Poster
in
Workshop: Self-Improving Foundation Models Without Human Supervision
Natural Language Reinforcement Learning
Xidong Feng · Bo Liu · Ziyu Wan · Haotian Fu · Girish Arun Koushik · Zhiyuan Hu · Mengyue Yang · Ying Wen · Jun Wang
Keywords: [ Generative Models ] [ Reinforcement Learning ] [ Natural language ]

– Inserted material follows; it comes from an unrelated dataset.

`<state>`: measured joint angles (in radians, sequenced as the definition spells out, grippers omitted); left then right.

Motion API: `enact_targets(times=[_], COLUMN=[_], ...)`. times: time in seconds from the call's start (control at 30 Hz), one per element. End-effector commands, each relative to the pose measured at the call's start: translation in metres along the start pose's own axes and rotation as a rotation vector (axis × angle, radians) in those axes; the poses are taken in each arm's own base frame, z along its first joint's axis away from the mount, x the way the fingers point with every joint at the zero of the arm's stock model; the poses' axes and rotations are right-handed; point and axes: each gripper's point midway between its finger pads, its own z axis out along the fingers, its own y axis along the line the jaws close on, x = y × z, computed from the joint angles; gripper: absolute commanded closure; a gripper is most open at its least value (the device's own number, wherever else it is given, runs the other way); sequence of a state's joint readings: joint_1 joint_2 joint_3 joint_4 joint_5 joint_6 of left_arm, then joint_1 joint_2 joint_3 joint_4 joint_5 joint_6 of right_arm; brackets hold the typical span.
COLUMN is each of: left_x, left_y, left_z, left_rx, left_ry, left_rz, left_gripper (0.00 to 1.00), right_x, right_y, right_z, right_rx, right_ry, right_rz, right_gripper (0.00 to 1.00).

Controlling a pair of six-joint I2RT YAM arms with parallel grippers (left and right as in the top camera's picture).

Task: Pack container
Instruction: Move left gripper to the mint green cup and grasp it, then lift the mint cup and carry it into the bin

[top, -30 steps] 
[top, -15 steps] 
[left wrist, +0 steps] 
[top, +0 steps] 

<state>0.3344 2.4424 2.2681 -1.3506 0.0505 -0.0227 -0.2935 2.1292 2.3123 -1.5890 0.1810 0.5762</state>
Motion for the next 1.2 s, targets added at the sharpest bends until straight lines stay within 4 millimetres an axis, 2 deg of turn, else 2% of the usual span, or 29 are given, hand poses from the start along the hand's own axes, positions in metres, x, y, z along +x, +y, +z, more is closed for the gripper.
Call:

Reinforcement Learning (RL) mathematically formulates decision-making with Markov Decision Process (MDP). With MDPs, researchers have achieved remarkable breakthroughs across various domains, including games, robotics, and language models. This paper seeks a new possibility, Natural Language Reinforcement Learning (NLRL), by extending traditional MDP to natural language-based representation space. Specifically, NLRL innovatively redefines RL principles, including task objectives, policy, value function, Bellman equation, and policy iteration, into their language counterparts. With recent advancements in large language models (LLMs), NLRL can be practically implemented to achieve RL-like policy and value improvement by either pure prompting or gradient-based training. Experiments over Maze, Breakthrough, and Tic-Tac-Toe games demonstrate the effectiveness, efficiency, and interpretability of the NLRL framework among diverse use cases.